◆ Problem requirements ◆
Under this line is a listing; return exactly the lines starting at the one with "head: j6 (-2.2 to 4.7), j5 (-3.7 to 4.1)" and running down to the one with "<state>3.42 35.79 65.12", and leave out its pictures.
**********
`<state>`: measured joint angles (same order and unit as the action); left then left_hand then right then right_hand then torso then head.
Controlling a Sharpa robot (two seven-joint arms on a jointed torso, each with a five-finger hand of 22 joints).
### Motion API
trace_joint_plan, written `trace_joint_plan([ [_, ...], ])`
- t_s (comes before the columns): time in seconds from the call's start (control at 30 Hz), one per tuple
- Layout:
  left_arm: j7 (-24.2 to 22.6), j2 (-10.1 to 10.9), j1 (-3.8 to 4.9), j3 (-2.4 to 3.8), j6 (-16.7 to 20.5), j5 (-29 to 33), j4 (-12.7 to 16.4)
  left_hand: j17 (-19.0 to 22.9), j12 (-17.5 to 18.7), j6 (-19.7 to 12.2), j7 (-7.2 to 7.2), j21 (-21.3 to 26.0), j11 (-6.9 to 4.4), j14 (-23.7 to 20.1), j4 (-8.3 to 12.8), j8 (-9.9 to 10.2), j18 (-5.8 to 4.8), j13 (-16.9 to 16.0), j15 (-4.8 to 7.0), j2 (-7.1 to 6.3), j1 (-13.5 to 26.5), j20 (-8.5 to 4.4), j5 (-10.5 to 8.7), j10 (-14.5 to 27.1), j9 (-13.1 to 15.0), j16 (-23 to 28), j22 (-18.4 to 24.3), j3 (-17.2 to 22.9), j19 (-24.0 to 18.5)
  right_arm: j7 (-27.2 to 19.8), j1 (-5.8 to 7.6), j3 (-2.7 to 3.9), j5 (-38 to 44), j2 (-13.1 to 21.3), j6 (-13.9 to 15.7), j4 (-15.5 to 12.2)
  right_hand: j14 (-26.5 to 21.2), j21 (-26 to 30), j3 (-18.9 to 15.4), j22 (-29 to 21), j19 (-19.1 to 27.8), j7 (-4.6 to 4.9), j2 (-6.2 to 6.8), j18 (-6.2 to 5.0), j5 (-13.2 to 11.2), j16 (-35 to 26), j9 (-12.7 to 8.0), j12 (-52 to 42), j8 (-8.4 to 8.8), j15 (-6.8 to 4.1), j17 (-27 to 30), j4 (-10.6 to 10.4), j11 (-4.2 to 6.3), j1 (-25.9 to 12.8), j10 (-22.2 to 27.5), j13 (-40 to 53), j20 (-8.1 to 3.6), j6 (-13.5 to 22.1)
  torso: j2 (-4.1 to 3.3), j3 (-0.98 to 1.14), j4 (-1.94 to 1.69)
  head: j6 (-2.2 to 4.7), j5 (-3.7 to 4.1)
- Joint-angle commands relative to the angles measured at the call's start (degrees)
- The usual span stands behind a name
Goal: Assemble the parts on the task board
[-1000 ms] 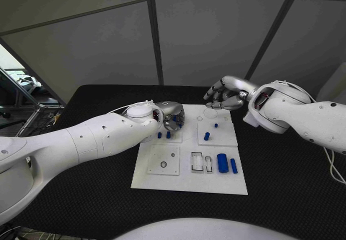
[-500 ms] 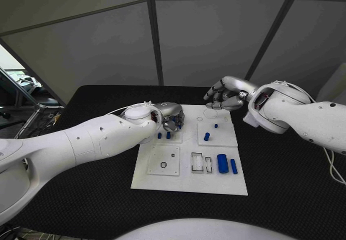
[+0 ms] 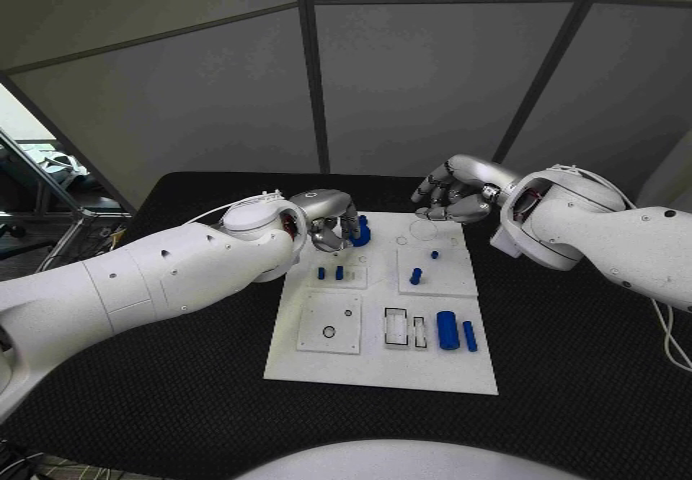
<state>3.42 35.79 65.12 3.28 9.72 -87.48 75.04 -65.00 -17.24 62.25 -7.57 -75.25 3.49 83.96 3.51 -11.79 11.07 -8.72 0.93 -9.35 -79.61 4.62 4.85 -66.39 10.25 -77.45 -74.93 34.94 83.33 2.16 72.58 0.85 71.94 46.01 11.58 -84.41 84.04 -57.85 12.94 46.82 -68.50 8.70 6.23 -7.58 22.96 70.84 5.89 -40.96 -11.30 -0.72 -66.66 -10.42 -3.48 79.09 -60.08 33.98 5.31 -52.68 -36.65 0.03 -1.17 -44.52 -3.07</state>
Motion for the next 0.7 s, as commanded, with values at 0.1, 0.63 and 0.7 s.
trace_joint_plan([
  [0.1,0.8,2.5,-0.26,0.26,-0.4,1.8,1.6,0.1,0.2,0.6,0.03,-0.3,-0.08,1.1,0.1,0.2,-7.43,0.1,0.18,0.13,0.5,-0.03,0.2,-0.5,0.1,-0.1,-3.2,-0.2,0.4,-0.3,0.11,0.04,0.2,0.3,0.2,-0.1,1.0,0.1,0.2,0.0,-0.2,0.02,0.28,-0.67,0.3,-0.3,0.0,0.3,-0.25,-0.23,0.0,-0.2,0.0,-0.1,-0.2,-0.1,-0.1,-0.2,0.02,0.06,-0.07,0.01,-0.14],
  [0.63,1.2,3.8,-1.52,0.36,-1.5,2.9,0.7,0.1,0.6,0.7,0.06,-0.2,-0.08,1.1,0.1,0.4,-7.4,0.1,0.17,0.04,0.9,-0.01,0.18,-0.7,0.0,-0.2,-3.2,-0.4,0.3,-0.4,0.11,0.03,0.2,0.2,0.2,0.1,1.0,0.1,0.2,0.0,-0.2,0.0,0.28,-0.68,0.4,-0.3,0.0,0.3,-0.26,-0.24,0.0,-0.3,0.01,-0.1,-0.3,-0.2,-0.11,-0.2,-0.1,0.01,0.25,0.14,-0.39],
  [0.7,1.1,3.4,-1.71,0.37,-1.6,2.9,0.2,0.1,0.6,0.7,0.06,-0.2,-0.08,1.1,0.1,0.5,-7.4,0.1,0.17,0.03,0.9,-0.01,0.17,-0.7,-0.1,-0.2,-3.2,-0.4,0.3,-0.4,0.11,0.03,0.2,0.1,0.2,0.0,1.0,0.1,0.2,0.0,-0.2,0.0,0.28,-0.68,0.4,-0.3,0.0,0.3,-0.26,-0.24,0.0,-0.3,0.01,-0.1,-0.3,-0.2,-0.11,-0.2,-0.11,0.01,0.26,0.06,-0.38],
])
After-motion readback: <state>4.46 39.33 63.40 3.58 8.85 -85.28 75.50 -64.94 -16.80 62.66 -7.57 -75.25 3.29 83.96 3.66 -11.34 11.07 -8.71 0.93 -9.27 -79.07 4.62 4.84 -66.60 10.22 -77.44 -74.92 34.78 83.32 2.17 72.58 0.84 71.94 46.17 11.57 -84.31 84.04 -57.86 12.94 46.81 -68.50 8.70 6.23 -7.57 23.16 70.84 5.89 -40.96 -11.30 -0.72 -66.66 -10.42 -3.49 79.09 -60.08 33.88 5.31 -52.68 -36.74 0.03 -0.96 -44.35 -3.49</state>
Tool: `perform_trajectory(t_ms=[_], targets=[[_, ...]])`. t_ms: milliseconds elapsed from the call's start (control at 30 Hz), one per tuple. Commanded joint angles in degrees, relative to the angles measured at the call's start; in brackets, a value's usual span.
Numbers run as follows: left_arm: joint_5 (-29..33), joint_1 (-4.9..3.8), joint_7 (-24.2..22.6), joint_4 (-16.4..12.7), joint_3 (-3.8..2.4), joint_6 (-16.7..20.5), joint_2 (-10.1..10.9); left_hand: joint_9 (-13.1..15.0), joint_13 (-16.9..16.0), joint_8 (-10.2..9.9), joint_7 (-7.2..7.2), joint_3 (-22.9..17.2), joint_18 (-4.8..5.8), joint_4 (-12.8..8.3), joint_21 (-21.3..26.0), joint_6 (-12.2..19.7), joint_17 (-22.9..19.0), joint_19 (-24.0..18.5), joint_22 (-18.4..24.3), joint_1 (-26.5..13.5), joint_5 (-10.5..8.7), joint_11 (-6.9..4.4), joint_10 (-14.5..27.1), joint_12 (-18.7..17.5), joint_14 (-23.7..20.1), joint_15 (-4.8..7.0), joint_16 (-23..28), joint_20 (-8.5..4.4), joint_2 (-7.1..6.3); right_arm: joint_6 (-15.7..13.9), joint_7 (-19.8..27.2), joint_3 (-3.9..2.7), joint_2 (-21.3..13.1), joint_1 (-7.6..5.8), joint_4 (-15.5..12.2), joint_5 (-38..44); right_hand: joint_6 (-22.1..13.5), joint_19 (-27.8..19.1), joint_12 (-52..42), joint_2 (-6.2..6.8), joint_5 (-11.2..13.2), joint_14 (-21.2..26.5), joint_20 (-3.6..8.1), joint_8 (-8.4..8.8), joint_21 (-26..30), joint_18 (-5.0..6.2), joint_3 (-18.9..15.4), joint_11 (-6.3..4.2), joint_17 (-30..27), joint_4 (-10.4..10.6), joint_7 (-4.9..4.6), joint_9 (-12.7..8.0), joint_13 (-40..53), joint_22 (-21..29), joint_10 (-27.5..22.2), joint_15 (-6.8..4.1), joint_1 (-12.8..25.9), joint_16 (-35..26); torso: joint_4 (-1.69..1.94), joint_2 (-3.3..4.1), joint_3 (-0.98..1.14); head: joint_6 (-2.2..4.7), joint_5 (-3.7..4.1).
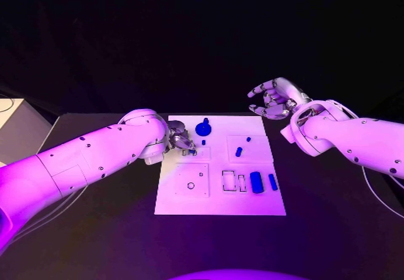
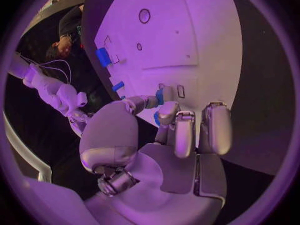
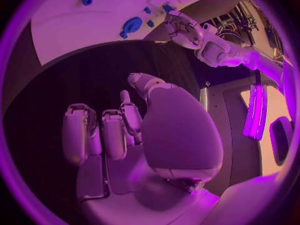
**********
◆ Solution to the problem ◆
  head: j6 (-2.2 to 4.7), j5 (-3.7 to 4.1)
- Joint-angle commands relative to the angles measured at the call's start (degrees)
- The usual span stands behind a name
Goal: Assemble the parts on the task board
[-1000 ms] 
[-500 ms] 
[+0 ms] 
<state>3.42 35.79 65.12 3.28 9.72 -87.48 75.04 -65.00 -17.24 62.25 -7.57 -75.25 3.49 83.96 3.51 -11.79 11.07 -8.72 0.93 -9.35 -79.61 4.62 4.85 -66.39 10.25 -77.45 -74.93 34.94 83.33 2.16 72.58 0.85 71.94 46.01 11.58 -84.41 84.04 -57.85 12.94 46.82 -68.50 8.70 6.23 -7.58 22.96 70.84 5.89 -40.96 -11.30 -0.72 -66.66 -10.42 -3.48 79.09 -60.08 33.98 5.31 -52.68 -36.65 0.03 -1.17 -44.52 -3.07</state>

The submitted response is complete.